DESCRIPTION OF THE TASK ▸ Please produce an exact copy of only the lines from the one with "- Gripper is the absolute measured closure" through the last one of the material, without pictures.

SUPPLIED MATERIAL ▸
▽

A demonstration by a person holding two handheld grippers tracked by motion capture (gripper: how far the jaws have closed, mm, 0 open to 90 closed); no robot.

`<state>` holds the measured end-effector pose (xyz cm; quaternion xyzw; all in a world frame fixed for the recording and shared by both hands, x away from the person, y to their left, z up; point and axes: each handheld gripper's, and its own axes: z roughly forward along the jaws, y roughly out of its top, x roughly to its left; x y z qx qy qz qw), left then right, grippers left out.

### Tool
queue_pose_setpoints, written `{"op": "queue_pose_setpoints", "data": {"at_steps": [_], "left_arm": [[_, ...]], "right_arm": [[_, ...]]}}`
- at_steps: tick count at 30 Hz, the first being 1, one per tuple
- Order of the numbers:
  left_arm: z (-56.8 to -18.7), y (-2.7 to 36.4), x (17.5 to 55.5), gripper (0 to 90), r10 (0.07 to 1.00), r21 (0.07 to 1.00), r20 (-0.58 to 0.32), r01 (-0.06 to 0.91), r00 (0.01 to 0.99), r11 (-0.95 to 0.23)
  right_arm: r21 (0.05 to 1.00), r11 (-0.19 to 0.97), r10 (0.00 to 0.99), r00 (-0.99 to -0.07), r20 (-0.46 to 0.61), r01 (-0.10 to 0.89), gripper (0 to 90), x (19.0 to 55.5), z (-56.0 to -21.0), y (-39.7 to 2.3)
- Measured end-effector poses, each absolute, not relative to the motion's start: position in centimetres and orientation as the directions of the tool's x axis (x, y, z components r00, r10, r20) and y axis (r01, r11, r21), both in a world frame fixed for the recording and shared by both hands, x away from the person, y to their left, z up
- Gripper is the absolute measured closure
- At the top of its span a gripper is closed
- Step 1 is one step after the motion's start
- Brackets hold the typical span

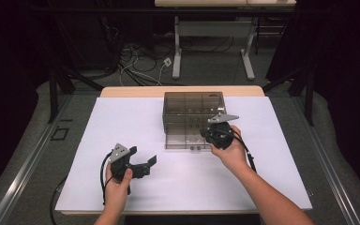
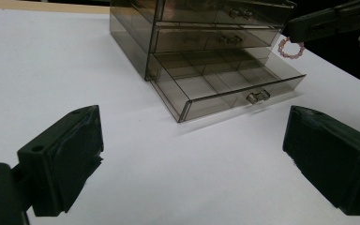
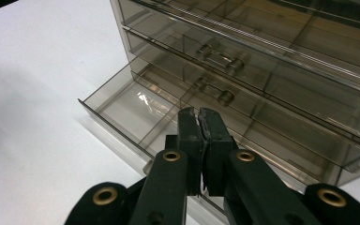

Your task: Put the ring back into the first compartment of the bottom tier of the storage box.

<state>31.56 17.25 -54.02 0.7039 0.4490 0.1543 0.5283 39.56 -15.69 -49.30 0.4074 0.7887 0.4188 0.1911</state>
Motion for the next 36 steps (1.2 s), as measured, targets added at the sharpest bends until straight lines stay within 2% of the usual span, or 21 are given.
{"op": "queue_pose_setpoints", "data": {"at_steps": [36], "left_arm": [[-54.0,17.5,31.6,5.7,0.792,0.884,-0.262,0.467,0.552,-0.033]], "right_arm": [[0.804,0.336,0.786,-0.617,0.049,0.491,88.5,41.1,-50.4,-10.6]]}}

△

FINISHED EXERCISE ▸
- Gripper is the absolute measured closure
- At the top of its span a gripper is closed
- Step 1 is one step after the motion's start
- Brackets hold the typical span


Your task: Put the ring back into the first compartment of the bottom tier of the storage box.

<state>31.56 17.25 -54.02 0.7039 0.4490 0.1543 0.5283 39.56 -15.69 -49.30 0.4074 0.7887 0.4188 0.1911</state>
Motion for the next 36 steps (1.2 s), as measured, targets added at the sharpest bends until straight lines stay within 2% of the usual span, or 21 are given.
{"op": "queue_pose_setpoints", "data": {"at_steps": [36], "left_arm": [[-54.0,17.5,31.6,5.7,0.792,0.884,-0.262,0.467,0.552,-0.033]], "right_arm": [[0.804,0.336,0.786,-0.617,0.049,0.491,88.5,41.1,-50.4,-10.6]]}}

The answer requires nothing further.